Blue had been about to comment when an electric feeling in the air, a crawling of their skins, told them a Mysteron threat was about to be made. They turned for the Monitor Room but when the Voice of the Mysterons burst from the speakers the message was incongruous…

 

“This is the voice, not of the Mysterons, but of Captain Black, speaking on their behalf. This message is directed only to Cloudbase, and to Captain Scarlet and Colonel White.”

 

The officers shared a glance of bewilderment, there was no precedent for this.

 

“Know this. Death is an ephemeral state, and is without meaning to those who have learned to harness and control the elemental forces of the universe.
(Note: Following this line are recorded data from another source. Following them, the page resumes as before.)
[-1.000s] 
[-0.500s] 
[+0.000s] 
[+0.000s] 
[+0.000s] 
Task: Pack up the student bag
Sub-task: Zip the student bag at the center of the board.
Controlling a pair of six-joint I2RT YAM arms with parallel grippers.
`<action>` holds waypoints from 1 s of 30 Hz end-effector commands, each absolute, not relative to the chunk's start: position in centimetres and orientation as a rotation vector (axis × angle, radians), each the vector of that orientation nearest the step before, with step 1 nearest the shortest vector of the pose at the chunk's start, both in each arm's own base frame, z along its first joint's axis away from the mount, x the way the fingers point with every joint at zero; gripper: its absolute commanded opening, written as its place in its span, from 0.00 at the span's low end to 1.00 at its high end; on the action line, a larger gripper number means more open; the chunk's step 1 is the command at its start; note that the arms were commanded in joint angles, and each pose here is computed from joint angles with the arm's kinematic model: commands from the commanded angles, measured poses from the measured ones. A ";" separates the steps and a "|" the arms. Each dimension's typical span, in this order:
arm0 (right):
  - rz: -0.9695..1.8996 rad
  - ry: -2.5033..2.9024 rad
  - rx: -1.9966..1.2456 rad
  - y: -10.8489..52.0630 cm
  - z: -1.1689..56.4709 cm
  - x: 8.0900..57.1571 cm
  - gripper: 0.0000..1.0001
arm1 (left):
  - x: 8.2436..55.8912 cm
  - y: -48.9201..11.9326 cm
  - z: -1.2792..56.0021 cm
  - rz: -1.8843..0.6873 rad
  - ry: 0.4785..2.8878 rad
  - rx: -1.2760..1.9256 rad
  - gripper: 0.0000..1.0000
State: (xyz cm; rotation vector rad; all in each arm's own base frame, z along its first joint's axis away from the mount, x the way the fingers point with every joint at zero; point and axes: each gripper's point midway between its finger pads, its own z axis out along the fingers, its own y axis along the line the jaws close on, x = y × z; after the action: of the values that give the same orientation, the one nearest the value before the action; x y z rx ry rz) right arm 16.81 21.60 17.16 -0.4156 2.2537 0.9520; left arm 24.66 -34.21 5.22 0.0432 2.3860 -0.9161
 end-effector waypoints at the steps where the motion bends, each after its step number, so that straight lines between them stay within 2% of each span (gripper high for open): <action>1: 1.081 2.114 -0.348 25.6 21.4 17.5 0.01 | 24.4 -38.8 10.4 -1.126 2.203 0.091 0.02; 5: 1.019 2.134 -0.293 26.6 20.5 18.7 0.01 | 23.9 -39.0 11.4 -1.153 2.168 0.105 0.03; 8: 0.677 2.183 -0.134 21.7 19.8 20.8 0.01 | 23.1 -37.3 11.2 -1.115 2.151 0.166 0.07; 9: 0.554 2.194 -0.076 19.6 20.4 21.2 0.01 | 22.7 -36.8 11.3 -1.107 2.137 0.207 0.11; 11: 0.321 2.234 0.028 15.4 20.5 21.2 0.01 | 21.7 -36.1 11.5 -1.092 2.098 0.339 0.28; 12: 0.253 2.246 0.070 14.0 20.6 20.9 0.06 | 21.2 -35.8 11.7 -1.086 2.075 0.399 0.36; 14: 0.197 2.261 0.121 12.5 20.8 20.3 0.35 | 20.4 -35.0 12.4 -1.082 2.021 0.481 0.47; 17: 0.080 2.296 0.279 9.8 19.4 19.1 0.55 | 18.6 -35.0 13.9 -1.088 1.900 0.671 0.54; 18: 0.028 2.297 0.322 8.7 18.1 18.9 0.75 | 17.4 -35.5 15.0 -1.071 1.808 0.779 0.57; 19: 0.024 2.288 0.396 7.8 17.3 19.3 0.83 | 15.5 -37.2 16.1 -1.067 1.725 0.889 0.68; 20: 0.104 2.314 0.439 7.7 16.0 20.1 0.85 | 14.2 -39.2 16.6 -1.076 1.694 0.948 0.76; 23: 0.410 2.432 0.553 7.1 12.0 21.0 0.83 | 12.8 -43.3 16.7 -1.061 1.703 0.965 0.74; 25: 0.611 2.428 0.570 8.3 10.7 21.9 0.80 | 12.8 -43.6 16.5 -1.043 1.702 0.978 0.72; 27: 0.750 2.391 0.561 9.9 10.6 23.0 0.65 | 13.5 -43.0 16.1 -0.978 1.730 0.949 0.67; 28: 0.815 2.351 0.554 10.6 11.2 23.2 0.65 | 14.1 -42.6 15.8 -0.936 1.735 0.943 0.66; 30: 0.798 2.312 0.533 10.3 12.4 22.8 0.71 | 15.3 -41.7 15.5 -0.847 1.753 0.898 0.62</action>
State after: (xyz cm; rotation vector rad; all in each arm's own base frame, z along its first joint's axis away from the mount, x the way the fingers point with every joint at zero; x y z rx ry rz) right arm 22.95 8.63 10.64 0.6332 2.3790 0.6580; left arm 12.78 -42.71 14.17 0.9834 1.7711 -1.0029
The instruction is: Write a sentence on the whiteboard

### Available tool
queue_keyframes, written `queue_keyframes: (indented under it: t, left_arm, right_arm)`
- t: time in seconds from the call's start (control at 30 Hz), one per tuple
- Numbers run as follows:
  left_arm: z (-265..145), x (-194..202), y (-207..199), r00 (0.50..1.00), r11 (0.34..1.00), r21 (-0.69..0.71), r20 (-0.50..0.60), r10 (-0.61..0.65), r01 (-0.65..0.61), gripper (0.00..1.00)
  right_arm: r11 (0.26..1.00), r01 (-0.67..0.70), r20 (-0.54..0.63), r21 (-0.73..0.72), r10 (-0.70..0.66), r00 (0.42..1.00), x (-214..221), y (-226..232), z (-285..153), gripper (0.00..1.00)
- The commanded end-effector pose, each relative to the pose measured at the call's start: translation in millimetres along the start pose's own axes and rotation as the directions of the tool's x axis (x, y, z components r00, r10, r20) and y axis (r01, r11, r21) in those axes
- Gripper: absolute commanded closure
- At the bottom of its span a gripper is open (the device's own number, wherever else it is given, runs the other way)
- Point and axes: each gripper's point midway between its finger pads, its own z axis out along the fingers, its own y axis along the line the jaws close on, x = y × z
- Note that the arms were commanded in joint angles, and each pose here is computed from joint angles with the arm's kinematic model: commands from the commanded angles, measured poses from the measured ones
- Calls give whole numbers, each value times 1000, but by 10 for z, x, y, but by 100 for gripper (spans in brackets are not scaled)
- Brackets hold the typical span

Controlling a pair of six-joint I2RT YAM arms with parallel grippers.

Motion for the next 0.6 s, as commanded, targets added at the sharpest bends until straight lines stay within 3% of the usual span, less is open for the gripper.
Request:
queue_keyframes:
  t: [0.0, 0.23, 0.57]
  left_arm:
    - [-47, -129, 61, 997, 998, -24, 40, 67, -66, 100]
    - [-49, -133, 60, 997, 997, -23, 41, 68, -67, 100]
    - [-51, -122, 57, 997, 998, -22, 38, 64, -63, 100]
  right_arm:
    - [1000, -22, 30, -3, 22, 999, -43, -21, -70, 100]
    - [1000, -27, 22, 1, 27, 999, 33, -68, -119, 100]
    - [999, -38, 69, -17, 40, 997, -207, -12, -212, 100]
It is neither a condemnation nor a refuge. It is irrelevant. The Mysterons will continue to exact their just vengeance upon the human race but acknowledge that you have been made privy to certain information which may, in the fullness of time, prove useful in ending this conflict. To Captain Scarlet, I say only this: I will be free on the day you are. You know what I mean by this. You know what you must do, as do I.”

 

The terrible voice faded in the air of the Monitor Room and the men looked at eachother, taking in Lieutenant Green’s expression. Colonel White breathed a deep sigh and nodded to the Lieutenant. “Tag that file maximum security, Lieutenant. My eyes only. If it went no further than this room, we’ll keep it that way.” He smiled tightly. “Oh, and rescind previous broadcast, Spectrum wide. Reports of Captain Black’s death have proven to be exaggerated. General Order 1 remains in force.” As he turned for his desk his expression told them his feelings, that the order was superfluous, and of value only to morale. He took his seat and traded a long glance with Scarlet and Blue, his right hands and most valued agents in the fight against the Mysterons.

 

“We discover that the effectiveness of our electrode weapons is limited to the Mysterons’ willingness to concede victory in a given situation. Black is clearly too valuable to them to relinquish, and we may grieve for all he suffers in their thrall.” He shook his a head faintly. “I suggest you get some rest, gentlemen. You’ve had a long and productive night, as has all of Spectrum.”

 

**

 

On the spire of the highest tower of Tokyo, a flurry of green energy shimmered into being, resolving quickly into the shape of a black-clad man, pale and corpse-like but nonetheless alive. The very mechanisms of teleportation and retrometabolism almost precluded death when matter dispersed could be reconstituted without difficulty and imbued with a recording of the energy patterns that constituted memory and personality. If this person was real, or otherwise, became a philosophic point, and as irrelevant as death itself to the alien puppetmasters.

 

Captain Black stood on a high ledge, looking down on the biggest city in the world, arms folded and eyes cold, awaiting the next offensive; like a gargoyle of centuries gone by he watched the coming and going of mere humans, and stood apart from them. But his eyes found the distant peak of the Spectrum MSB and he smiled coldly, for this game remained in play, and a tiny shard of his imprisoned personality took the greatest pleasure in the fact that it still stood.

 

And this time, the Mysterons appreciated the spark of human defiance, and perhaps understood it better than they had ever been able to before.

 

After many centuries they were still learning about human beings.